Trump’s payroll tax push would gravely endanger Social Security and Medicare — and right-wing media are lying about it
This proposed tax cut would do nothing for those vulnerable workers who are being laid off or sent home without pay
Written by Eric Kleefeld
Published
President Donald Trump has proposed zeroing out the payroll tax as part of a package to deal with the economic shocks caused by the coronavirus. And right-wing media are now going all-in for an idea that could, in effect, gut the funding for Social Security and Medicare — and probably not result in much economic stimulus, anyway.
And on top of that, they are also misleadingly claiming that President Barack Obama had done the same thing, but Democrats are only balking now at Trump doing it. In the days leading up to the proposal’s official unveiling, Fox News ran a headline declaring “Dems condemning Trump's proposed payroll tax cut after previously supporting Obama's,” while the Washington Examiner proclaimed, “In cutting payroll taxes to spur the economy, Trump would be following in Obama's footsteps.”
On this morning’s edition of Fox & Friends, co-host Brian Kilmeade said: “Nancy Pelosi all of a sudden doesn't like the payroll tax cut. When Barack Obama proposed it, she thought it was a brilliant thing that all the working families will benefit from, because if you get a paycheck you’re gonna take home more money.”
Well, these things are not exactly the same. For one thing, Obama’s payroll tax cut was for 2 percentage points, costing $175 billion per year. Trump, by contrast, is proposing to zero out the tax, which brings in $1.3 trillion per year. (This particular tax proposal would presumably not go for a full year, but it would still be large.) All totaled, this could seriously endanger the funding for important programs like Social Security and Medicare, per CNBC:
Those contributions help to keep both programs going, and their trust funds already face shortages. The Medicare Part A trust fund is projected to run out of money in 2026. Meanwhile, the latest estimate projects Social Security’s trust funds will be insolvent in 2035.
“They would have to find some way to replenish those trust funds,” said Howard Gleckman, senior fellow at the Urban Institute, a non-partisan Washington, D.C., think tank.
And for an extra idea of the scale here, this would amount to a stimulus package larger than the Obama-era stimulus, passed in the depths of the 2008-2009 financial crisis, which Republicans attempted to block by filibuster in the Senate. It would also be larger than the 2008 Wall Street bailout, enacted in the closing months of the George W. Bush administration, and would likely push the annual federal budget deficit to over a record $2 trillion for the year.
Later on Fox & Friends, Fox Business host Charles Payne touted the payroll tax elimination as “a trillion-dollar boost to the — to folks,” while co-host Ainsley Earhardt suggested it’s “great for everyone, even if you don’t own a business.” (But even Kilmeade started to get the point, interjecting: “Except for the government — you don’t get the revenue.”)

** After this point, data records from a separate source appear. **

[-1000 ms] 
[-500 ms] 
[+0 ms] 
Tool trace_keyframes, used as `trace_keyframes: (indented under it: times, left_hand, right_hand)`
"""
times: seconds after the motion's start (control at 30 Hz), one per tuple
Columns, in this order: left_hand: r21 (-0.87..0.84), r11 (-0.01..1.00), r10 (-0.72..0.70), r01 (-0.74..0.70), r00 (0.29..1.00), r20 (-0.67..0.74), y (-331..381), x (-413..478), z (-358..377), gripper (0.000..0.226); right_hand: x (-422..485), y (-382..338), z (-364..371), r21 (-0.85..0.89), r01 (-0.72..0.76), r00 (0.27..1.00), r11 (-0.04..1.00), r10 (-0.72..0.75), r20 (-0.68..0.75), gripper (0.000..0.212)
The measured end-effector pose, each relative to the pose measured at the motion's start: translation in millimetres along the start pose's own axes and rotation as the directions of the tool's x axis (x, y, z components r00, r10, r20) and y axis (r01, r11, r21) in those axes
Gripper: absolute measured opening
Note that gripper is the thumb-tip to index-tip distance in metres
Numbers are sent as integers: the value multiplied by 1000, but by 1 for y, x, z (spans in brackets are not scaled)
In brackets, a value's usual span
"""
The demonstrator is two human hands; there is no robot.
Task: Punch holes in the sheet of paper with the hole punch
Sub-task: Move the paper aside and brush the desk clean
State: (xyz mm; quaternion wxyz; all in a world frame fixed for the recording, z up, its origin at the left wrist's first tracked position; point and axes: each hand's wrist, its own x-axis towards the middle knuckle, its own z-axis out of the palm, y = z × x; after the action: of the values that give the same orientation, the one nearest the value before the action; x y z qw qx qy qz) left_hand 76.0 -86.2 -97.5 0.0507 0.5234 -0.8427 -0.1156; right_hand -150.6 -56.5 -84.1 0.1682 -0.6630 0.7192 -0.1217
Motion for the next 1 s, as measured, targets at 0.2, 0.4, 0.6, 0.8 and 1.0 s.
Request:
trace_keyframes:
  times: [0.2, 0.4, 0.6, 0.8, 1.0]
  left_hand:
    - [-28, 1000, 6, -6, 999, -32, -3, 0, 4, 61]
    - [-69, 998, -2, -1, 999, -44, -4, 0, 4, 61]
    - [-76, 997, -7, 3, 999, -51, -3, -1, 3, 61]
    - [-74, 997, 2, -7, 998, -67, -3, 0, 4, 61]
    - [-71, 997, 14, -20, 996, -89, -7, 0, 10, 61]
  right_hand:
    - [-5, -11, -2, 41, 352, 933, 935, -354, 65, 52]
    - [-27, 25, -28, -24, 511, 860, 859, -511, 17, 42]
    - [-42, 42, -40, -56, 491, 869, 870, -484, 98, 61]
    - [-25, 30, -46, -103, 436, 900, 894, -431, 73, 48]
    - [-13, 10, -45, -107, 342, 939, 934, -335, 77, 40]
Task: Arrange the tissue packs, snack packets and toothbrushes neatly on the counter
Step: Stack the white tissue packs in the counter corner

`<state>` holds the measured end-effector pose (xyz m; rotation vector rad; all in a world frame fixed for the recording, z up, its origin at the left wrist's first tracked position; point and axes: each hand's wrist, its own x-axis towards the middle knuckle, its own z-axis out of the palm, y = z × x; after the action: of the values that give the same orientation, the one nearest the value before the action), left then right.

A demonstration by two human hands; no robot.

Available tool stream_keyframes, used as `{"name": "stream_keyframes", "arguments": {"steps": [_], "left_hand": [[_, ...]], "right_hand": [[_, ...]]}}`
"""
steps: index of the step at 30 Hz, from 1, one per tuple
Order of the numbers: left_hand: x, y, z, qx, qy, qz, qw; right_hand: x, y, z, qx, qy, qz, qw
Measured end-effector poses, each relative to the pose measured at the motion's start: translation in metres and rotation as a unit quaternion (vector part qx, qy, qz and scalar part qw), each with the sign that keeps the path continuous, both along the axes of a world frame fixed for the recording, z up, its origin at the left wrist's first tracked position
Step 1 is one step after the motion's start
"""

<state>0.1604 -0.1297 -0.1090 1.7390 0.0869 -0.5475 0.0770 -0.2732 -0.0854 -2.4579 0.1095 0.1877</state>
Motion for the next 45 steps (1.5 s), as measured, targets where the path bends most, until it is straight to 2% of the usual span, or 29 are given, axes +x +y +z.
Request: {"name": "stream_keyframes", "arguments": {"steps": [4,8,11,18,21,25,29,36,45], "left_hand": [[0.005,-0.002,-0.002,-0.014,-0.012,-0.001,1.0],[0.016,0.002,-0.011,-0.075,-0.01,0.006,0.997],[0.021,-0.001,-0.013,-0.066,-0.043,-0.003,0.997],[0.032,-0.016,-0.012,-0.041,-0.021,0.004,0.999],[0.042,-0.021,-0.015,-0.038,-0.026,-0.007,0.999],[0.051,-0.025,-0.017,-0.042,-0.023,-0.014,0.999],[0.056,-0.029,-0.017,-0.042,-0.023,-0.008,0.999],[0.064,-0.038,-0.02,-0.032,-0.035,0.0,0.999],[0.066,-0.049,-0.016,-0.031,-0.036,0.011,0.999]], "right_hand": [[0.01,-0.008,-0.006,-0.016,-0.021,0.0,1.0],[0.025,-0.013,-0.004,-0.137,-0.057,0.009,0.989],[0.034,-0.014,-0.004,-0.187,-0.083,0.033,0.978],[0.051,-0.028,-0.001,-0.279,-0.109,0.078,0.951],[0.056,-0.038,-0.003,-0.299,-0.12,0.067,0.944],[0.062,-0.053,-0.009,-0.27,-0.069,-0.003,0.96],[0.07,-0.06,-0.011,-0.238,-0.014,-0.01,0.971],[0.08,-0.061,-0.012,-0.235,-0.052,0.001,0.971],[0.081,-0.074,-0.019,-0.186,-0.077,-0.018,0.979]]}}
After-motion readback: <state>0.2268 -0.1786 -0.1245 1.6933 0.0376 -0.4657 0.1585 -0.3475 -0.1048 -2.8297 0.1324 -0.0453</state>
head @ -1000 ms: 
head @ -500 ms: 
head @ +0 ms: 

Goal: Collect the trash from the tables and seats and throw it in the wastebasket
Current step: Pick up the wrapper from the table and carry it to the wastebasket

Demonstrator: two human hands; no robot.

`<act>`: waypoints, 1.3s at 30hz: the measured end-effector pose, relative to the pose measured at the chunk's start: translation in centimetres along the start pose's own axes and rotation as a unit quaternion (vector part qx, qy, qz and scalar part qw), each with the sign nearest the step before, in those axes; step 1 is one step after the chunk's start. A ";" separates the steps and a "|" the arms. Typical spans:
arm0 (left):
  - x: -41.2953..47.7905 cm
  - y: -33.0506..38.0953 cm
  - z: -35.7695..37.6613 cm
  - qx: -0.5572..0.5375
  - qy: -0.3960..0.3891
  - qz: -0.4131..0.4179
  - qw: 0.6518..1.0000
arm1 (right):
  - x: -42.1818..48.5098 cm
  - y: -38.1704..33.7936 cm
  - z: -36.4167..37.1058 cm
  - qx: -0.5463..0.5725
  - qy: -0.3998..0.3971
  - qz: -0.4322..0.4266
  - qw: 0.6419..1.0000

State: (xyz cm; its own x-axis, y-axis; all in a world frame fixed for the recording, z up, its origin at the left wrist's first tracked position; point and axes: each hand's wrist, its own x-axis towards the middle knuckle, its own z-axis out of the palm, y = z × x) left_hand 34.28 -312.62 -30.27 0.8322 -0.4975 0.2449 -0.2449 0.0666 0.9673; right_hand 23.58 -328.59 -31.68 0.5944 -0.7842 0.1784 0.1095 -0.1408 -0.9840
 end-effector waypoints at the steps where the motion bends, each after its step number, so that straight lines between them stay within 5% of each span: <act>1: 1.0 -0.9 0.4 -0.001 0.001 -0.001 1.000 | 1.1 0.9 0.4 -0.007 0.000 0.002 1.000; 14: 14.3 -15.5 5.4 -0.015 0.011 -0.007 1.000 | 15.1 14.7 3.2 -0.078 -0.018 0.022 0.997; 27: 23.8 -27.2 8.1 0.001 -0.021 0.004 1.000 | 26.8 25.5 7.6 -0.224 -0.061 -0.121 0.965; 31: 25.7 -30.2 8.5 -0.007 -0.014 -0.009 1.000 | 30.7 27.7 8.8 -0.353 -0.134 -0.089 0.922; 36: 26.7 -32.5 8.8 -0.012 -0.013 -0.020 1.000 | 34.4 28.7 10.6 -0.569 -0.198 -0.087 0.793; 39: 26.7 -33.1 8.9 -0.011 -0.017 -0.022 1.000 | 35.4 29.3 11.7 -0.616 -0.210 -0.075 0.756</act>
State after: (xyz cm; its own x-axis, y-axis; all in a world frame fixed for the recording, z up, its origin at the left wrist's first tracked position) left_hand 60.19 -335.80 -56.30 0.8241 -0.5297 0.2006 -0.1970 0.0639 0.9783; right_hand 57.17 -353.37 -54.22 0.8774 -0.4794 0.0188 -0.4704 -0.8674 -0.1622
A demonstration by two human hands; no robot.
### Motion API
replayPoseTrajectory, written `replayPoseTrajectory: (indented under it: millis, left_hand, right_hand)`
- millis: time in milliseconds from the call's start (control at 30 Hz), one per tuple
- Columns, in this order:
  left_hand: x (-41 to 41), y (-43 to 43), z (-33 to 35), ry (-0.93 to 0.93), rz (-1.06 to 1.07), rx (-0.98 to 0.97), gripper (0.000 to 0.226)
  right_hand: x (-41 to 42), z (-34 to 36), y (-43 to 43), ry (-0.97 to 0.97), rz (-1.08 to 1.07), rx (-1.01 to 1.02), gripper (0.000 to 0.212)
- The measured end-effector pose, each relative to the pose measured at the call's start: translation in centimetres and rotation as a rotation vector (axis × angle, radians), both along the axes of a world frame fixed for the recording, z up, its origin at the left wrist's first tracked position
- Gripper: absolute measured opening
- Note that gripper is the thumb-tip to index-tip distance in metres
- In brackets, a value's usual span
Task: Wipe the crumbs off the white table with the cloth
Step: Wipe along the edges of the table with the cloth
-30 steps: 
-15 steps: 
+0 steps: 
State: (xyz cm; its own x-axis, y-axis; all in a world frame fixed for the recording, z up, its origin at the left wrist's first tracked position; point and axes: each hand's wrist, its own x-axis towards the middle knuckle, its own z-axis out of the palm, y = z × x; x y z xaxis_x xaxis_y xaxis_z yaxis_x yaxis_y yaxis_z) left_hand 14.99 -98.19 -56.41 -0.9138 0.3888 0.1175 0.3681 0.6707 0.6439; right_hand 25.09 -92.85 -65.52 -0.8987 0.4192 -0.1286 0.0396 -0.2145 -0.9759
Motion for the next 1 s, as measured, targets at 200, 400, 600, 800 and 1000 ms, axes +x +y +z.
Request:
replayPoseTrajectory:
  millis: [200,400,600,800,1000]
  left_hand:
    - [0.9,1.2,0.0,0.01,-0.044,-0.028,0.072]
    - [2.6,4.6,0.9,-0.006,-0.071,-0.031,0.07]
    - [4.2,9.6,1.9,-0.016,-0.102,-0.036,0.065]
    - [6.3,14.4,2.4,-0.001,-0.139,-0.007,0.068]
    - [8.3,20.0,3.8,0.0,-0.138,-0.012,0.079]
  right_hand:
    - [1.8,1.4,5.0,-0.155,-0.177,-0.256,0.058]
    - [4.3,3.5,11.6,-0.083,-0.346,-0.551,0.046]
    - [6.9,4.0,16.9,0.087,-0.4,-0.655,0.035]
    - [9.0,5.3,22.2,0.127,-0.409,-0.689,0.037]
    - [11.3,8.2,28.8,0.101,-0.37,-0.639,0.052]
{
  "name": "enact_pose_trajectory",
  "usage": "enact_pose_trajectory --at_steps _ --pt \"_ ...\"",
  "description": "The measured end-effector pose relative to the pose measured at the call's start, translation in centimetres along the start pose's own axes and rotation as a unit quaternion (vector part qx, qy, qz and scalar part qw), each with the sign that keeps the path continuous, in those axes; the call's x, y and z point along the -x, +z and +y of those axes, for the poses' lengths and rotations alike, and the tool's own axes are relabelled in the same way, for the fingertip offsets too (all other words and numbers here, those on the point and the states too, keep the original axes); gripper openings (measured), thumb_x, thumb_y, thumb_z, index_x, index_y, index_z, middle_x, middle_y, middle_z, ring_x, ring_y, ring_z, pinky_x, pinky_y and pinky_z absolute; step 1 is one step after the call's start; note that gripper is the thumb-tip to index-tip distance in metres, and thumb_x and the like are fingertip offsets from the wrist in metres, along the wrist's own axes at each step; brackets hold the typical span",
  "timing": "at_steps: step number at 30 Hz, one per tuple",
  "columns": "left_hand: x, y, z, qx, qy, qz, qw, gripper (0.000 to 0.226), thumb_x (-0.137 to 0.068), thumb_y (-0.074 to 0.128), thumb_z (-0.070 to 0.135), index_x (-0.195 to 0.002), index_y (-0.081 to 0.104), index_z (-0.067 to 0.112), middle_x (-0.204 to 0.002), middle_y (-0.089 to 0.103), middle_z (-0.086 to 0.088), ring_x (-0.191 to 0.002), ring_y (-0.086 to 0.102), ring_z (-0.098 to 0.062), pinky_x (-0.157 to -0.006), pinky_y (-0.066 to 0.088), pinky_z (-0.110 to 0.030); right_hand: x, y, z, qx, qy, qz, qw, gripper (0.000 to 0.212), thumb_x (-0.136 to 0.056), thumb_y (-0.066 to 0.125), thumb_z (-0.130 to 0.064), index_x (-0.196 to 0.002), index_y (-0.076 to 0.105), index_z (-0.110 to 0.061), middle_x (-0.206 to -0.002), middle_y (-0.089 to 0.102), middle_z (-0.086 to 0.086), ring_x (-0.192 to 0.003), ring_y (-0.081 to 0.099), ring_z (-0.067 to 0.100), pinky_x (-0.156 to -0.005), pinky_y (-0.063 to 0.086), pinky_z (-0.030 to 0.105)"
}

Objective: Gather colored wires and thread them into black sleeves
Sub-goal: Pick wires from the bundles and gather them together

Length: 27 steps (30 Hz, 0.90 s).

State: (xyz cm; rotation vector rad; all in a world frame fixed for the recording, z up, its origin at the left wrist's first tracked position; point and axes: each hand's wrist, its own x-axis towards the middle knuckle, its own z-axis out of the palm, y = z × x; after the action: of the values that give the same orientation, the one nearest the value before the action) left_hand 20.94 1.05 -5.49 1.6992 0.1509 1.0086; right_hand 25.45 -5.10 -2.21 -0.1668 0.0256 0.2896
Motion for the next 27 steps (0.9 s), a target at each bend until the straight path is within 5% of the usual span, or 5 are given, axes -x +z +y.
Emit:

But as Los Angeles Times business columnist Michael Hiltzik explains, “a payroll tax cut would be poorly targeted, delivering the most help to households least in need.” It would mostly help more affluent workers who are still getting paid — but do nothing for those vulnerable workers who are being sent home without pay or laid off, “namely service workers such as waiters and waitresses, hotel staff and office cleaners.”
And yet on Fox’s purported “news” side, anchor Ed Henry claimed that Democrats had previously supported a “payroll tax holiday” — which implies zeroing out the tax, rather than just cutting the rate, as was actually done — though he, of course, wasn’t “pointing fingers in any direction moving forward.”
Also notable: The tax cut would be crafted to last precisely through Trump’s reelection campaign in November.